Annullato il concorso per la Sezione dell'insegnamento medio superiore

Il Tribunale cantonale amministrativo ha respinto il ricorso contro l'annullamento deciso dal Consiglio di Stato. Un nuovo bando sarà pubblicato a breve.

di Redazione 6 agosto 2026 2 min di lettura

La nomina del capo della Sezione dell'insegnamento medio superiore torna al punto di partenza. Il Tribunale cantonale amministrativo ha respinto il 24 luglio il ricorso presentato contro la decisione del Consiglio di Stato che, il 20 marzo, aveva annullato il concorso. Il governo lo ha comunicato giovedì.

Il concorso era stato pubblicato il 4 marzo 2024. Riguardava la direzione della Sezione, che all'interno del Dipartimento dell'educazione, della cultura e dello sport segue i licei e le altre scuole medie superiori. La procedura si era chiusa con la nomina in job sharing di Désirée Mallé e Mattia Pini.

Un candidato non ritenuto, vicedirettore di una scuola media, si era rivolto al Tribunale amministrativo. Contestava che i due nominati soddisfacessero i requisiti richiesti dal bando: una pluriennale esperienza di conduzione riconosciuta in ambito scolastico e una pluriennale esperienza di gestione amministrativa e del personale.

Due sentenze per arrivare all'annullamento

La vicenda ha richiesto due decisioni del Tribunale. La prima ha accertato che le autorità non avevano verificato se i candidati possedessero i requisiti. La seconda è andata oltre e ha giudicato illegittima la nomina, perché le qualifiche esplicitamente chieste dal bando mancavano. Da qui l'obbligo di annullarla.

Il Consiglio di Stato ha quindi annullato l'intero concorso e annunciato un nuovo bando. La pubblicazione avverrà a breve, dopo che la sentenza sarà cresciuta in giudicato.

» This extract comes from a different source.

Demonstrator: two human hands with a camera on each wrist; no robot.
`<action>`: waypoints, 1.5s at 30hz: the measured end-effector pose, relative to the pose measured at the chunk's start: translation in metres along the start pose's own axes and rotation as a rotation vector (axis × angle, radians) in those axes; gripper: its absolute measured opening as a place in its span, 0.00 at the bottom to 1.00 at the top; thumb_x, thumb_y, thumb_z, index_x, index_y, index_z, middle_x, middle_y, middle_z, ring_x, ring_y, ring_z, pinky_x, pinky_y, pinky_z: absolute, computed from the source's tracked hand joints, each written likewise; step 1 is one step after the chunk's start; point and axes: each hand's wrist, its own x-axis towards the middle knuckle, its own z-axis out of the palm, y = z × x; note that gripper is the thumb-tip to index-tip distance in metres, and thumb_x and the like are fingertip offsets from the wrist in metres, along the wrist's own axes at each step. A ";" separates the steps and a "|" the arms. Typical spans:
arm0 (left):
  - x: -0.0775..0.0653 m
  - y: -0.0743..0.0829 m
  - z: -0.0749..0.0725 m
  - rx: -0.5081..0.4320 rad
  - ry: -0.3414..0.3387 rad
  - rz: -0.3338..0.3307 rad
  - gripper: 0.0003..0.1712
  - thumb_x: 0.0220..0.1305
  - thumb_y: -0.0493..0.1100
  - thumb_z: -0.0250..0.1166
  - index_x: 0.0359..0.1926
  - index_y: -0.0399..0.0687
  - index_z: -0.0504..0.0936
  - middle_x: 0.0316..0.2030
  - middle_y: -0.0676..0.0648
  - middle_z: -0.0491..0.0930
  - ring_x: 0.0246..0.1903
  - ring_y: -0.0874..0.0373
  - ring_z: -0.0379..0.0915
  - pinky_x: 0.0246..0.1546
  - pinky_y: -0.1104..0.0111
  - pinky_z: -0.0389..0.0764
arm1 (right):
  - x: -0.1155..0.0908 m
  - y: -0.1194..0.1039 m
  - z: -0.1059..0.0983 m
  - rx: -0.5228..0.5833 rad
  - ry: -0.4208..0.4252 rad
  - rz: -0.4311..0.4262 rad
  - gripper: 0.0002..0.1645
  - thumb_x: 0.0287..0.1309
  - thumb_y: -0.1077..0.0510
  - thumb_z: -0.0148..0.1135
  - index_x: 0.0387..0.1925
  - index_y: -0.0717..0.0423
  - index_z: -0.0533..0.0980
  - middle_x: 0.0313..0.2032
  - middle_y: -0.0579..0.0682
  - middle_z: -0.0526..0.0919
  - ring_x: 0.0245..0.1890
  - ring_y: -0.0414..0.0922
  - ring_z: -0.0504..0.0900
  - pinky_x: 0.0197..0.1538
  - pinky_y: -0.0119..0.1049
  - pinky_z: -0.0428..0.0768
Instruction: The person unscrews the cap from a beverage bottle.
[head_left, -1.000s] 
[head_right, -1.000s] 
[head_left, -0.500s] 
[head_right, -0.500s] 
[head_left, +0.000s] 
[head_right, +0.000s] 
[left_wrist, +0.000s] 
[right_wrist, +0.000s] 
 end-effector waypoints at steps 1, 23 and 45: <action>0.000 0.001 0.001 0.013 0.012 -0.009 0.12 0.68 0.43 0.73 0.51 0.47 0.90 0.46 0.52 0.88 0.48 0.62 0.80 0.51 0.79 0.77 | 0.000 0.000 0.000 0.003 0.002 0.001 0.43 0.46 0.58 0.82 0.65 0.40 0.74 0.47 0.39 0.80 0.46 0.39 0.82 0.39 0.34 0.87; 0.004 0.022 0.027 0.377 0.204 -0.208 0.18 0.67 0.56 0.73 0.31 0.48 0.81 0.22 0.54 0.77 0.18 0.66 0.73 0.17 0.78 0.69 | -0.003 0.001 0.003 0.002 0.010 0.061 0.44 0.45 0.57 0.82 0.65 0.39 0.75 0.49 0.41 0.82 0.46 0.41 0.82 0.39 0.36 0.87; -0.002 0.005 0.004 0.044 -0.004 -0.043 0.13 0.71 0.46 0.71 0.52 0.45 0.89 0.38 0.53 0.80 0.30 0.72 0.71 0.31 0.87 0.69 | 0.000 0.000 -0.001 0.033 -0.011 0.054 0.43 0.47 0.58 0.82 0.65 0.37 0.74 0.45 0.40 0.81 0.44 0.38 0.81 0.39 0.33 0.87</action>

Nel frattempo il coordinamento della Sezione resta affidato all'attuale aggiunta Francesca Pedrazzini-Pesce. Lavorerà con il collegio dei direttori delle scuole medie superiori e con il sostegno della Divisione della scuola. La soluzione vale fino a quando la futura decisione di nomina sarà definitiva.

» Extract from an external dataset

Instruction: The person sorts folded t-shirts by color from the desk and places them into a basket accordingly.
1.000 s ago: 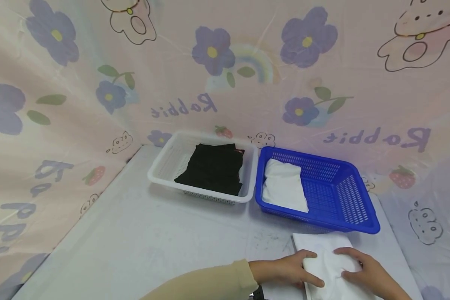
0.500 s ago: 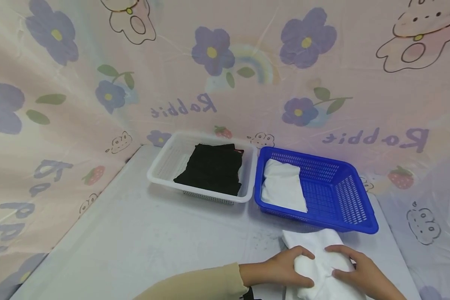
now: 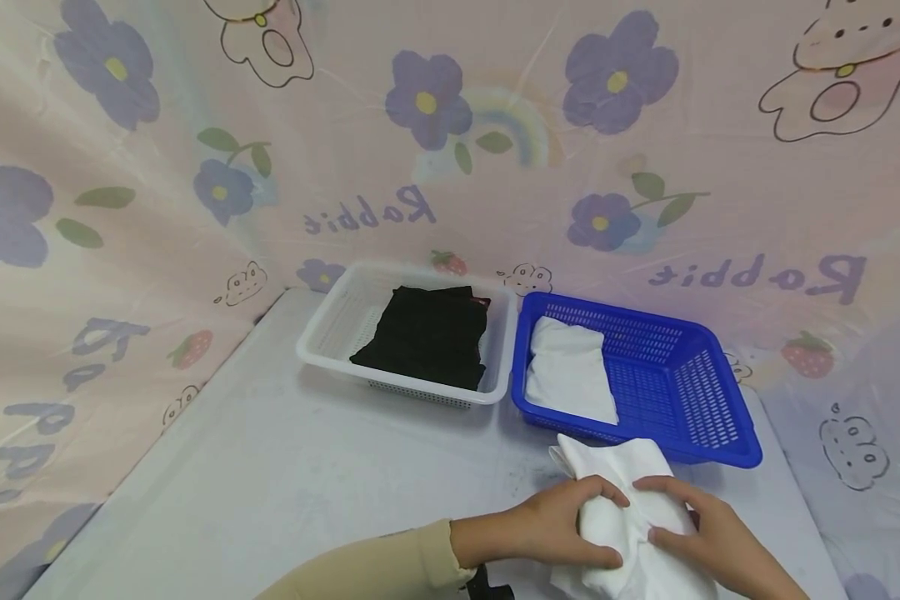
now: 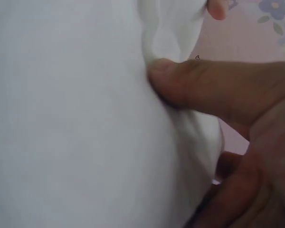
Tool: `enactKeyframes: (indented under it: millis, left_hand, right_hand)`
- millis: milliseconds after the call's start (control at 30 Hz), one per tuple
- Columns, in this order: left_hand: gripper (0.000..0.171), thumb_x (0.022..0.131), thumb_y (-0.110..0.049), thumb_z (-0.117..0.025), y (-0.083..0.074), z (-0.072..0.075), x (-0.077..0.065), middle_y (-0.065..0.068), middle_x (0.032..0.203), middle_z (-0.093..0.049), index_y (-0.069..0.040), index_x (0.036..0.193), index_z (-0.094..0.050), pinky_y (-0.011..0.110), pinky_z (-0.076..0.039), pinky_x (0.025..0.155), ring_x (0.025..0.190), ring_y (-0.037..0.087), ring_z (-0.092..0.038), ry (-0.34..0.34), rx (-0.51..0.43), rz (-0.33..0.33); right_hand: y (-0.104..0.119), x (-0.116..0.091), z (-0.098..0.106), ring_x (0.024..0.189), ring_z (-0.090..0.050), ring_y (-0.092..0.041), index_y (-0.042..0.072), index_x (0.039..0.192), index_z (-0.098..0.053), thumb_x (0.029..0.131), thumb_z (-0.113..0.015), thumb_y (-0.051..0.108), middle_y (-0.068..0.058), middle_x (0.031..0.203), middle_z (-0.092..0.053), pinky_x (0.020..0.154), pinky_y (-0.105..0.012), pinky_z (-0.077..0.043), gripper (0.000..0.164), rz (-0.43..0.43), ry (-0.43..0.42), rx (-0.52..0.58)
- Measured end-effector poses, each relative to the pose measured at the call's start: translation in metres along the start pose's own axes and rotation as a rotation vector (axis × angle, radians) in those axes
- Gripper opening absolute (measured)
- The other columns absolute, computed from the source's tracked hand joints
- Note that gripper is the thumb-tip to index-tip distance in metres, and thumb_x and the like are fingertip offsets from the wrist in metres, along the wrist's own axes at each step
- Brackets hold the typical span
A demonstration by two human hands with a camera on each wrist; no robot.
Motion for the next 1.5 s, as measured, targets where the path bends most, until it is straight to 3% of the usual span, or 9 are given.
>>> enactKeyframes:
  millis: [133,233,367,467,633,867,967,1233,1500]
  left_hand:
    - [0.050,0.079,-0.036,-0.078,-0.007,0.012,-0.002,-0.022,0.120,-0.056,-0.038,0.123,-0.054,0.012,-0.042,0.082,0.105,-0.008,-0.050,-0.011,-0.032,-0.032]
    - [0.050,0.079,-0.035,-0.078,-0.012,0.021,-0.002,-0.021,0.126,-0.055,-0.036,0.124,-0.054,0.013,-0.042,0.083,0.108,-0.007,-0.050,-0.021,-0.070,-0.057]
    - [0.051,0.080,-0.035,-0.078,-0.018,0.034,-0.003,-0.018,0.128,-0.055,-0.033,0.125,-0.054,0.011,-0.041,0.083,0.108,-0.008,-0.050,-0.057,-0.065,-0.095]
    - [0.052,0.080,-0.035,-0.077,-0.023,0.044,-0.003,-0.015,0.128,-0.056,-0.032,0.126,-0.053,0.010,-0.041,0.084,0.108,-0.007,-0.050,-0.093,-0.054,-0.125]
    - [0.053,0.081,-0.033,-0.077,-0.028,0.063,-0.003,-0.013,0.131,-0.055,-0.030,0.128,-0.052,0.012,-0.041,0.088,0.113,-0.006,-0.049,-0.147,-0.074,-0.168]
    - [0.055,0.081,-0.032,-0.078,-0.025,0.092,0.000,-0.011,0.128,-0.058,-0.032,0.128,-0.051,0.013,-0.043,0.084,0.103,-0.004,-0.052,-0.195,-0.122,-0.152]
    - [0.055,0.081,-0.032,-0.078,-0.024,0.104,0.005,-0.010,0.129,-0.059,-0.033,0.129,-0.050,0.015,-0.044,0.084,0.102,-0.003,-0.053,-0.207,-0.104,-0.131]
    - [0.058,0.083,-0.034,-0.076,-0.019,0.138,0.029,-0.009,0.133,-0.056,-0.031,0.133,-0.048,0.018,-0.045,0.086,0.110,0.001,-0.054,-0.201,0.046,-0.084]
    - [0.058,0.082,-0.034,-0.077,0.002,0.163,0.065,-0.007,0.131,-0.056,-0.033,0.133,-0.048,0.019,-0.047,0.080,0.107,0.005,-0.055,-0.115,0.080,-0.037]
  right_hand:
    - [0.011,-0.003,0.008,0.080,-0.055,-0.005,0.015,0.129,-0.056,0.080,-0.077,0.031,-0.026,0.128,-0.055,0.060,-0.022,-0.050,0.056,0.019,-0.042,0.025]
    - [0.023,-0.006,0.020,0.082,-0.052,0.008,0.018,0.125,-0.060,0.080,-0.078,0.025,0.002,0.124,-0.059,0.058,-0.022,-0.049,0.049,0.113,-0.138,0.044]
    - [0.034,-0.008,0.035,0.086,-0.055,0.010,0.019,0.123,-0.061,0.082,-0.077,0.018,0.037,0.114,-0.044,0.057,-0.023,-0.050,0.044,0.207,-0.225,0.097]
    - [0.037,-0.004,0.044,0.083,-0.057,0.008,0.019,0.126,-0.060,0.084,-0.075,0.017,0.044,0.114,-0.037,0.056,-0.024,-0.051,0.045,0.202,-0.239,0.122]
    - [0.045,0.002,0.061,0.081,-0.056,0.009,0.021,0.127,-0.059,0.084,-0.075,0.018,0.037,0.116,-0.038,0.054,-0.025,-0.052,0.046,0.192,-0.279,0.106]
    - [0.062,0.016,0.080,0.077,-0.058,0.007,0.015,0.131,-0.055,0.086,-0.073,0.017,-0.015,0.130,-0.050,0.052,-0.026,-0.052,0.048,0.230,-0.294,0.083]
    - [0.069,0.025,0.091,0.075,-0.058,0.005,0.016,0.132,-0.054,0.087,-0.072,0.018,-0.028,0.130,-0.048,0.051,-0.025,-0.050,0.049,0.230,-0.294,0.066]
    - [0.081,0.052,0.112,0.074,-0.059,-0.011,0.013,0.132,-0.053,0.088,-0.071,0.029,-0.030,0.127,-0.050,0.052,-0.025,-0.047,0.050,0.181,-0.299,0.038]
    - [0.082,0.082,0.122,0.079,-0.057,-0.024,0.017,0.135,-0.051,0.088,-0.067,0.045,-0.024,0.117,-0.054,0.053,-0.027,-0.046,0.057,0.112,-0.278,0.034]
Point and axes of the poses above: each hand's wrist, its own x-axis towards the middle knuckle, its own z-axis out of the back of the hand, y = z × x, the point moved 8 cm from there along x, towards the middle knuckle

Il caso riguarda una funzione di vertice del sistema scolastico cantonale rimasta scoperta per oltre due anni. La sequenza mostra anche quanto pesi la formulazione di un bando: i requisiti scritti nel testo vincolano l'autorità che lo ha pubblicato, e il loro mancato controllo è bastato a far cadere l'intera procedura.